Increased Standard Deduction
Every taxpayer typically takes this deduction. If you are not a business owner, don’t donate to charity or itemize your personal deductions, then the standard deduction is usually what works best. This deduction lowers your taxable income. The Tax Cuts and Jobs Act is a tax reform law that took place in 2018 and just about doubled the standard deduction. When this happened, about 90% of all taxpayers, including seniors, became eligible for the standard deduction.
The standard deduction increases for those over the age of 65 and the amount depends on your filing status and changes each year. As of 2020, for a single taxpayer over the age of 65, the standard deduction was $1,650 and for joint filers, the standard deduction is $1,300.
Medical and Dental Expenses
For seniors, medical and dental are some of the largest expenses. The good news is that some of these expenses are deductible if you itemize your personal deductions. You are allowed to deduct any medical expenses that exceed 10% of your adjusted gross income. Even though you are not able to deduct fees paid to a doctor or dentist, you can deduct the following:
⦁ Prescription drug cost
⦁ Mental Health Expenses
⦁ Cost of glasses and dentures
⦁ Health insurance premiums
⦁ Nursing home care
If you are retired and someone who gives back to your community, you are in for a treat. Yes, giving to charity is considered a tax deduction. Under the CARES Act, you can deduct up to $300 in charitable contributions without itemizing. For the most part, you can deduct most charitable donations, including both money and property. You are allowed to deduct up to 50% of your adjusted gross income. It is advisable to speak with a tax professional so you can get the most out of your tax benefits.
Many seniors either start or continue to run a business after retirement. Whichever the case, having a business is a great way to get tax deductions. The expenses to run a business may allow you to be able to deduct the following:
⦁ Business Travel
⦁ Cost of equipment (computers, printing supplies… etc.)
⦁ Home office expenses
⦁ Marketing expenses
⦁ Education and training
If you end up with a loss from your business, you may be able to deduct it from other income that you earn, such as retirement income.
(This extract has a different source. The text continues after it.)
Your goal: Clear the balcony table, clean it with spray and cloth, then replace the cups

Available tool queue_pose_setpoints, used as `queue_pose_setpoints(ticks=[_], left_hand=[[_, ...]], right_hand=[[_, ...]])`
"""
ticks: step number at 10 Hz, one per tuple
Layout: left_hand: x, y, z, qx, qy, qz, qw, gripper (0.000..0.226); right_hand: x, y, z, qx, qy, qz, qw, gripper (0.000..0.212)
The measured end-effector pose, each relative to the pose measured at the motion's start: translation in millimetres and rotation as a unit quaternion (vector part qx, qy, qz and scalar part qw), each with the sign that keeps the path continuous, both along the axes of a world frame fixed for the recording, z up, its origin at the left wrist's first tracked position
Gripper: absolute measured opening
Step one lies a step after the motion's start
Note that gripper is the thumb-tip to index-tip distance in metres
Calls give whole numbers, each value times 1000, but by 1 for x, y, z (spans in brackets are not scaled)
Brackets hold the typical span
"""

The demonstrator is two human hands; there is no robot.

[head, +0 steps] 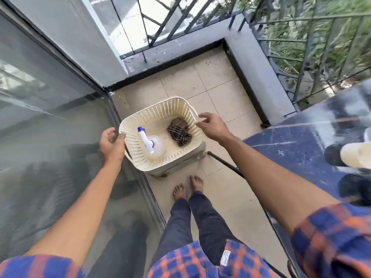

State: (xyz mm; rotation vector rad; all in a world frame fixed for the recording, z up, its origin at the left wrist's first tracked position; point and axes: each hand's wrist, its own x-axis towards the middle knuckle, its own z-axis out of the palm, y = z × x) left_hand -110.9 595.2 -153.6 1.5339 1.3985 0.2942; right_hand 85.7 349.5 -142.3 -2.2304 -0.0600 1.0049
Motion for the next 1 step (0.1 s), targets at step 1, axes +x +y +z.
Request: queue_pose_setpoints(ticks=[1], left_hand=[[17, -5, 30, 131, -20, -40, 990, 28]], right_hand=[[-9, -23, 25, 34, -47, -21, 998, 38]])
Retirement Plan Contributions
Whether you are retired or not, you can still make deductible contributions to retirement plans, such as IRAs. Retirement plans contributions are often eligible for a savers credit (nonrefundable tax credit available to eligible taxpayers) that allows you to deduct a portion of the contribution from the amount that is owed to the IRS. When it is time to withdraw your retirement benefits, you don’t have to pay income taxes, so contributing to your retirement plan may make sense.
Home Ownership Benefits
Your home can be an asset and a source of tax deductions: if you are a senior who is still paying a mortgage, you can deduct all mortgage interest on mortgages that do not exceed $750,000. If you are thinking about selling your home and relocating to another state, retirement community, or nursing care facility, then you may not have to pay taxes on any of your profits. As long as you lived in your home for at least two out of the last five years before selling, you do not have to pay taxes on profits less than $250,000, – or $500,000, for married taxpayers filing jointly.
Senior State Tax Exemptions
If you are considering moving to another state for retirement, knowing the state tax rules is a must. Most states have senior-friendly tax benefits. It is also common for many states not to tax on social security earnings.
Examples of state tax exemptions and benefits:
⦁ States such as Florida, New Hampshire, and Nevada do not have a state income tax.
⦁ Some states, like Tennessee, Arkansas, and Arizona, have no inheritance tax.
⦁ Mississippi’s state income tax is just 3%, with exemptions for Social Security, pensions, and retirement withdrawals.
⦁ Wyoming has no state income tax and low property taxes
Different Filing Thresholds
The filing threshold is the amount of income you must earn before you are required to file a tax return. For taxpayers who are employees or retired and drawing a pension or Social Security income after the age of 65, the filing threshold is much higher. If you are a single filer and under the age of 65, then you are required to file a return if your income exceeds $12,000. For anyone over the age of 65 the threshold is $13,600. If your only source of income is Social Security or a pension, this could mean you do not have to file a return at all based on the state you live in.
Tax season could be easier with an understanding of the different types of exemptions and credits you could be eligible for. When it comes time to file your taxes, consulting a tax professional and maintaining a journal of receipts and other important documents you may need during this time will help maximize your deductions and reduce your tax bill.